RiPA correctly predicts suitability of E3 ligases for WDR5 PROTACs
(A) Immunoblot of WDR5, VHL, and CRBN. HEK293 cells were transfected with WDR5-Luc-FKBP12 and VHL-FRB or CRBN-FRB or FRB in a 1:10 ratio, expressed for 24 hr, and treated with 10 nM rapamycin for 6 hr.
(B) WDR5 levels based on luciferase measurement. Luminescence was measured in HEK293 cells as described in (A) after 10 nM rapamycin treatment at specified time points. Data represent mean ± s.d. of n=3 replicates.
(C) Immunoblot of AURKA, VHL and CRBN. HEK293 cells were transfected with AURKA-Luc-FKBP12 and VHL-FRB or CRBN-FRB or FRB in a 1:10 ratio and treated with 10 nM rapamycin for 6 hr.
(D) AURKA levels based on luciferase measurement. Luminescence was measured in HEK293 cells as described in (C) after 10 nM rapamycin treatment at indicated time points. Data represent mean ± s.d. of n=3 replicates.
(E) Structure of FKBP12 and luciferase. Molecular surface representation of FKBP12 (top) and luciferase (bottom) showing lysine residues on their surface. The lysine residues are labelled and two sides for each protein are shown.
(F) WDR5 levels based on luciferase measurement. HEK293 cells were co-transfected with either WDR5-Luc-FKBP12 (WT) or WDR5-Luc-FKBP12 construct where all lysine residues on Luc and FKBP12 were mutated to arginine (K-less) and FRB, expressed for ∼24 hr and luminescence measured. Bars represent mean ± s.d. of n=3 replicates.
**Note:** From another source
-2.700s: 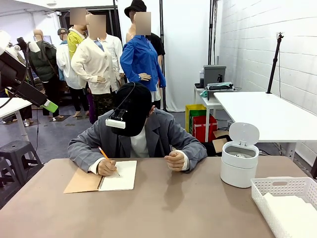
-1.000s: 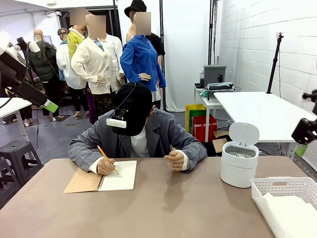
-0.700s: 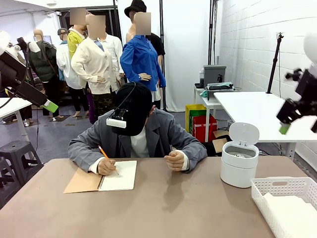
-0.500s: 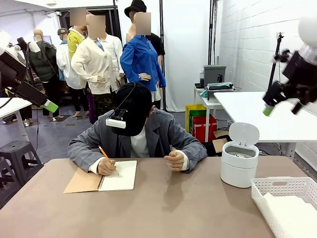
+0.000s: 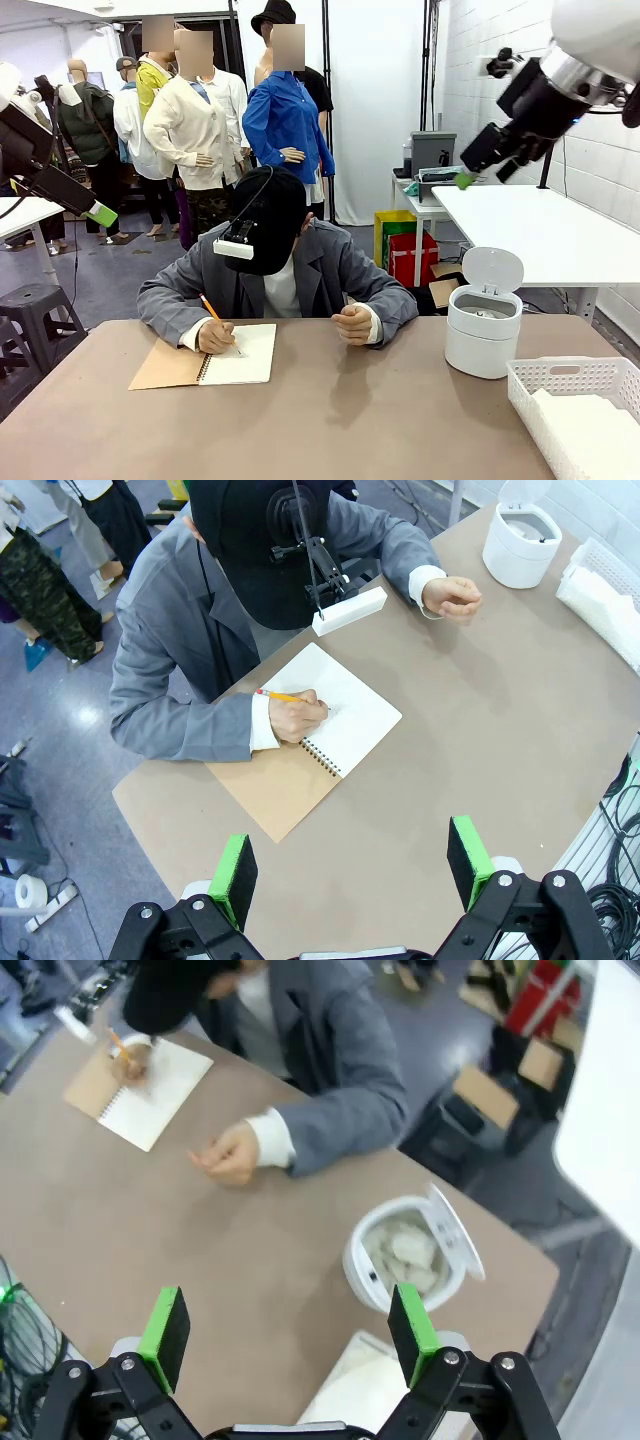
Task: Sort the paper based on its condition.
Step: If a person hands you a paper, place it in the Organizing basket , and if it's crumpled, put it in the Trash can.
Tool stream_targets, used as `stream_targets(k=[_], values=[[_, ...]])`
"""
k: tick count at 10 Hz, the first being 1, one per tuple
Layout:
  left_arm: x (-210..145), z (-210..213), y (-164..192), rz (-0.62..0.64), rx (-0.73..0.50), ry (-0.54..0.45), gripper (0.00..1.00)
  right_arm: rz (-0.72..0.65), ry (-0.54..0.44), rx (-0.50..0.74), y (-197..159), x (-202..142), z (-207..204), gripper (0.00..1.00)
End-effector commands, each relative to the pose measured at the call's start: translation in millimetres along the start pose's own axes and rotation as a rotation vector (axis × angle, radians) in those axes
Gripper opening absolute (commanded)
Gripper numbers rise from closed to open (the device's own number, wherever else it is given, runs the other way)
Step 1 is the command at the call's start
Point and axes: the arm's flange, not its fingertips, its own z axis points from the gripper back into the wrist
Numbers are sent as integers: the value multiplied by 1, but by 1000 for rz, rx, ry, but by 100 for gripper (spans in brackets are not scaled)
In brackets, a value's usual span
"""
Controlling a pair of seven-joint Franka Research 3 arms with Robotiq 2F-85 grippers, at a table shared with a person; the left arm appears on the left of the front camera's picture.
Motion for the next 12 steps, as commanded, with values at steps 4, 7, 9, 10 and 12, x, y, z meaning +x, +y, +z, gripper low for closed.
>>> stream_targets(k=[4, 7, 9, 10, 12], values=[[-1, 0, 0, -3, 1, 0, 100, 214, -141, 205, 41, 12, 0, 100], [-1, 0, 0, -3, 1, 0, 100, 296, -170, 239, 75, 18, -7, 100], [-1, 0, 0, -3, 1, 0, 100, 305, -122, 268, 92, 26, -21, 100], [-1, 0, 0, -3, 1, 0, 100, 265, -92, 222, 92, 29, -26, 100], [-1, 0, 0, -3, 1, 0, 100, 297, -120, 243, 92, 23, -10, 100]])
(G) WDR5 levels based on luciferase measurement. Luminescence was measured in HEK293 cells expressing WDR5-Luc-FKBP12 (K-less) and VHL-FRB or CRBN-FRB or FRB after 10 nM rapamycin treatment at specified time points. Data represent mean ± s.d. of n=3 replicates.
(H) KRASG12D levels based on luciferase measurements. HEK293 cells were co-transfected with KRASG12D-Luc-FKBP12 (K-less) and VHL-FRB or FRB constructs, expressed for ∼24 hr, and treated with 10 nM rapamycin (Rapa.) in the presence or absence of 10 µM MG132 and 5 µM MLN4924 for 8 hr. Bars represent mean ± s.d. of n=2 replicates.